Scrub typhus is a vector-borne zoonotic disease caused by Gram-negative bacterium Orientia tsutsugamushi. It is transmitted to humans through the bite of larval trombiculid mite [1, 2]. The infection is maintained in nature transovarially from one generation of mite to the next. Humans are the accidental dead end hosts. After 9–12 days, a typical skin lesion known as eschar is formed at the mite bitten site. It is an acute febrile illness with nonspecific clinical features like high fever, maculopapular rash, lymphadenopathy, headache, and myalgia.
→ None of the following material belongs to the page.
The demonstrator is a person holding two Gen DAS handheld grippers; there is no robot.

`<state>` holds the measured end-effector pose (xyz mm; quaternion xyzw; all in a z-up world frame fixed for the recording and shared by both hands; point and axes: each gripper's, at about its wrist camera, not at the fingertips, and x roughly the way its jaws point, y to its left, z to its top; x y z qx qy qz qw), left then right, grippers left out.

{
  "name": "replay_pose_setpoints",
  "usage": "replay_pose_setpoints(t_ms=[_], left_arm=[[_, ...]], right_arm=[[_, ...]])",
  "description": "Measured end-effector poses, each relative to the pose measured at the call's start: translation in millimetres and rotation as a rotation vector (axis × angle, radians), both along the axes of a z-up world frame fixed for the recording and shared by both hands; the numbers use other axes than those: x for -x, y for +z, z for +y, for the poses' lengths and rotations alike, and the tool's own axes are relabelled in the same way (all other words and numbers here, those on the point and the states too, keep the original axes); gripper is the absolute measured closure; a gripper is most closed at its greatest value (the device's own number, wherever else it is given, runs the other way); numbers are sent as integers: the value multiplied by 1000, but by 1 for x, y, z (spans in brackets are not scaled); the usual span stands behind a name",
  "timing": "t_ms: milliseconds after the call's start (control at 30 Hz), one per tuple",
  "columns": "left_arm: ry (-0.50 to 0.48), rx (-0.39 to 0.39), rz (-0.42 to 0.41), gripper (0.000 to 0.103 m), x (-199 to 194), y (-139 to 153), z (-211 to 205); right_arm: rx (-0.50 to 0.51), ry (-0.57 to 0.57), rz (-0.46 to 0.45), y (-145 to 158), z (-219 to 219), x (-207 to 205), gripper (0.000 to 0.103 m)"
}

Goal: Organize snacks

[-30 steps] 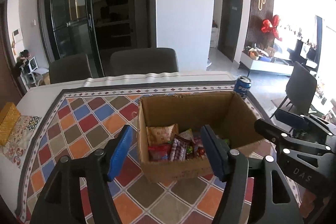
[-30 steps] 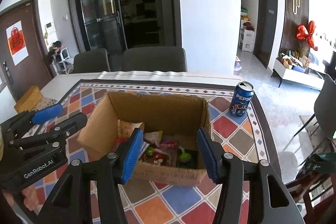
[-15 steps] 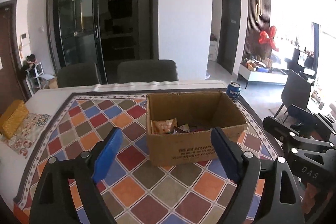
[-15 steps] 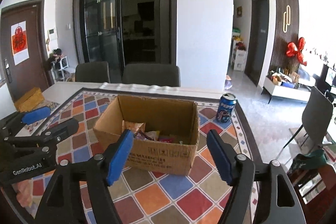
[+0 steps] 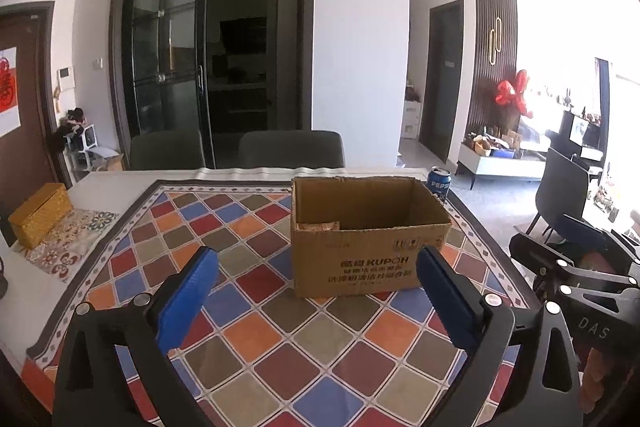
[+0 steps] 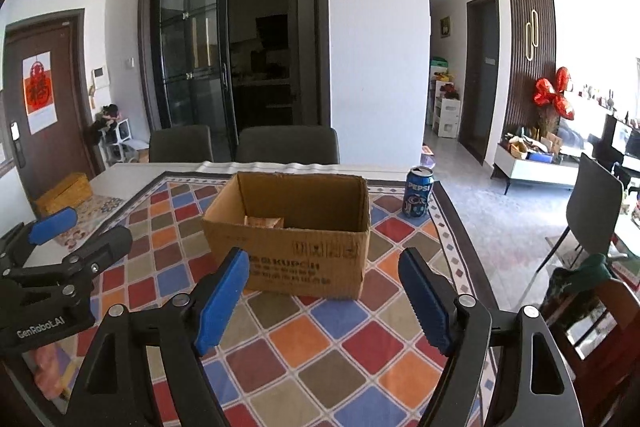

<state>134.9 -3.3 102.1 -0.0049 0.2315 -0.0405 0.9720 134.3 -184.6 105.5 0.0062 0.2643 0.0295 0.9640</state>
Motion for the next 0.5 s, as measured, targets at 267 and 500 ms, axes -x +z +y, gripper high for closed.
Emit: replay_pose_setpoints(t_ms=[267,500], left_arm=[[10,-16,-49,0,28,9,1],[14,-26,-70,0,40,12,0]], right_arm=[[8,-8,-34,7,1,31,23],[2,-7,-55,13,1,45,23]])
India is an integral component of “tsutsugamushi triangle” which depicts a part of the globe endemic to scrub typhus. The “tsutsugamushi triangle” extends from northern Japan and far-eastern Russia in the north, to northern Australia in the south, and to Pakistan in the west [3]. Scrub typhus is one of the important causes of acute undifferentiated febrile illnesses in Asia [4]. High index of suspicion and careful examination for eschar at the bite site is vital for the clinical diagnosis. States like Assam and West Bengal reported the first scrub typhus epidemics in India during World War II. Later scrub typhus was reported in humans and experimental animals exposed in these areas [5]. Owing to frequent outbreaks witnessed in different parts of the country in the recent past, scrub typhus is described as a re-emerging infectious disease in India [4, 69]. The World Health Organization (WHO) describes scrub typhus as one of the most under diagnosed and underreported febrile illnesses requiring hospitalization. It strongly emphasizes surveillance owing to its relatively high case fatality rate (up to 30 % in untreated patients) and severe underreporting [10].
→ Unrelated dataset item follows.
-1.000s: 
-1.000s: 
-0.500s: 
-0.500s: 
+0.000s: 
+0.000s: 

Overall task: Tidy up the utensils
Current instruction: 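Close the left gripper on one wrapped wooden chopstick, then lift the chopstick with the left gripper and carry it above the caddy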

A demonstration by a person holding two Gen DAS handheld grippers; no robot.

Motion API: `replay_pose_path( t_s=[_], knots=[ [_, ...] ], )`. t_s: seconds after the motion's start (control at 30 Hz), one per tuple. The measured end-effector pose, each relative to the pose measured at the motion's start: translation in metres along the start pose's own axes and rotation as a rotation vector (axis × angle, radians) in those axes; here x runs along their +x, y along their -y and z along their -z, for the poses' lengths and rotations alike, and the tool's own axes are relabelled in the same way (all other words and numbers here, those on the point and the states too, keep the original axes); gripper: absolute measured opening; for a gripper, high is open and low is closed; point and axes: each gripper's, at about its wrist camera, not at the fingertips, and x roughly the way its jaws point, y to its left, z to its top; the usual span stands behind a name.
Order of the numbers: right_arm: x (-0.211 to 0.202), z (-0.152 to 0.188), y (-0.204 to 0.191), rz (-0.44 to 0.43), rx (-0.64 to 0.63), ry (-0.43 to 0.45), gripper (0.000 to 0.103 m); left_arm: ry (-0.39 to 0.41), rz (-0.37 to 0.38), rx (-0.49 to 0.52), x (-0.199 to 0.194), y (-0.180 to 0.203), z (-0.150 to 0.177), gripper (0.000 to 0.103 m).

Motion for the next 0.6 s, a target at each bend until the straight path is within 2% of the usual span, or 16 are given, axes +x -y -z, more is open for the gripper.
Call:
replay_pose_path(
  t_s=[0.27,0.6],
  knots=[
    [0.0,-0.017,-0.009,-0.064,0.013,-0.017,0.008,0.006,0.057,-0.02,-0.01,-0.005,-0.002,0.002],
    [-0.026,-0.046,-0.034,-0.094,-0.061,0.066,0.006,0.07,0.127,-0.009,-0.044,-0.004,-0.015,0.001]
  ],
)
The present study aimed to describe the clinical and paraclinical profile, complications and predictors of outcome among 90 cases of scrub typhus in a hospital of north-eastern India from Sept 2011 to Aug 2012.

Methods

Study setting and design

A longitudinal study was conducted from September 2011 to August 2012 in a hospital, Shillong, Meghalaya, India. This is a 375-bedded multi-specialty hospital in Shillong, the capital of Meghalaya in East Khasi Hills district. The Medicine inpatient facilities include 100 beds.
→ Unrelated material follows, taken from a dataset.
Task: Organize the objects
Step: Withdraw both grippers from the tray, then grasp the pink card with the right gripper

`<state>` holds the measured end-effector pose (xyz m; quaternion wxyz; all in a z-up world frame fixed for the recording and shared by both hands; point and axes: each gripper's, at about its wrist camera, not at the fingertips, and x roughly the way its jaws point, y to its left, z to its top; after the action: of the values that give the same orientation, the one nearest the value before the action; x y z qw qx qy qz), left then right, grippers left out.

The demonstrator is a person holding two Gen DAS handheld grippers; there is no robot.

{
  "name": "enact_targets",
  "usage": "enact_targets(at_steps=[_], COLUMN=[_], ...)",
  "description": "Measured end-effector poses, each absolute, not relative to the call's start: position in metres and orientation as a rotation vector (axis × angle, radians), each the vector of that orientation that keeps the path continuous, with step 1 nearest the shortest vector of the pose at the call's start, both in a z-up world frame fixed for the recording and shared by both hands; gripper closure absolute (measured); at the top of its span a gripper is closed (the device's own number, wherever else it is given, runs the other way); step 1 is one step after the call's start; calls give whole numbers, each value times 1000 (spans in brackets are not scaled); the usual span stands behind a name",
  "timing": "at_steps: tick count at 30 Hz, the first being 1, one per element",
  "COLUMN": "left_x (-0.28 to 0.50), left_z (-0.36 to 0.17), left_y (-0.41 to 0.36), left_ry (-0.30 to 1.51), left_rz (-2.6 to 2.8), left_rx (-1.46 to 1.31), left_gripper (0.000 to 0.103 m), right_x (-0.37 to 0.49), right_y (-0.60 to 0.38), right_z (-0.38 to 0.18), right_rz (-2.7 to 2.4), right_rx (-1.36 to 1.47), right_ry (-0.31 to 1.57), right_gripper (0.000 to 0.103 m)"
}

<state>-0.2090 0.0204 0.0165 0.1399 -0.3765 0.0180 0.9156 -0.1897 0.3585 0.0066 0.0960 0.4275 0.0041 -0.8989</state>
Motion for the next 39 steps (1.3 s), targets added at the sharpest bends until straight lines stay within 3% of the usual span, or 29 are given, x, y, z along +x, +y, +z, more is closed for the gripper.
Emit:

Meghalaya is one of the seven sister states of northeast India with heavy rainfall and agriculture is the main source of economy. East Khasi Hills District is located in the central part of the Meghalaya and covers a total geographical area of 2 748 Sq. Kms. It lies approximately between 25°07” & 25°41” N Lat. and 91°21” & 92°09” E Long [11]. The East Khasi Hills is a typical hilly district with deep gorges and ravines on the southern part. The climate of the district ranges from temperate in the plateau region to warmer tropical and sub-tropical pockets on the Northern and Southern regions. The weather is humid for the major part of the year except for the relatively dry spell usually between December and March [11].

Case definition

  • Suspected case

    Acute undifferentiated febrile illness of ≥5 days with/without eschar.

  • Confirmed case

    A suspected case of scrub typhus was confirmed by SD Bioline Tsutsugamushi (Standard Diagnostics, Inc., Gyonggi-do, Korea) rapid diagnostic test for IgG, IgM or IgA antibodies [12] and a dramatic response to doxycycline. SD Bioline Tsutsugamushi test is a solid phase immune-chromatographic assay for the rapid, qualitative detection of IgG, IgM or IgA antibodies to Orientia tsutsugamushi in human serum, plasma or whole blood. It has a high sensitivity (99 %), specificity (96 %) and serological agreement (97.5 %) with immunofluorescent assay [13]. A correlation of 97 %, between IgM ELISA and SD Bioline Tsutsugamushi rapid diagnostic test, was reported by Ramyasree A et al. [14] among 100 suspected cases of scrub typhus in India.

All consecutive patients, aged 18 years and above, presenting with febrile illness were evaluated. Detailed clinical examination, including a careful search for eschar was made in all the patients. All of them were evaluated for other endemic febrile diseases, i.e., malaria, typhoid fever, dengue, leptospirosis, and pneumonia by relevant laboratory tests. Basic laboratory tests like complete blood count, renal function tests (blood urea and serum creatinine), blood glucose, and liver function tests [serum bilirubin (direct and indirect), aspartate aminotransferase (AST), alanine aminotransferase (ALT) and alkaline phosphatase (ALP) and serum albumin] were done. Other investigations, including chest X-ray, Widal test, blood culture, cerebrospinal fluid (CSF) analysis, and ultrasonography of abdomen were done as indicated.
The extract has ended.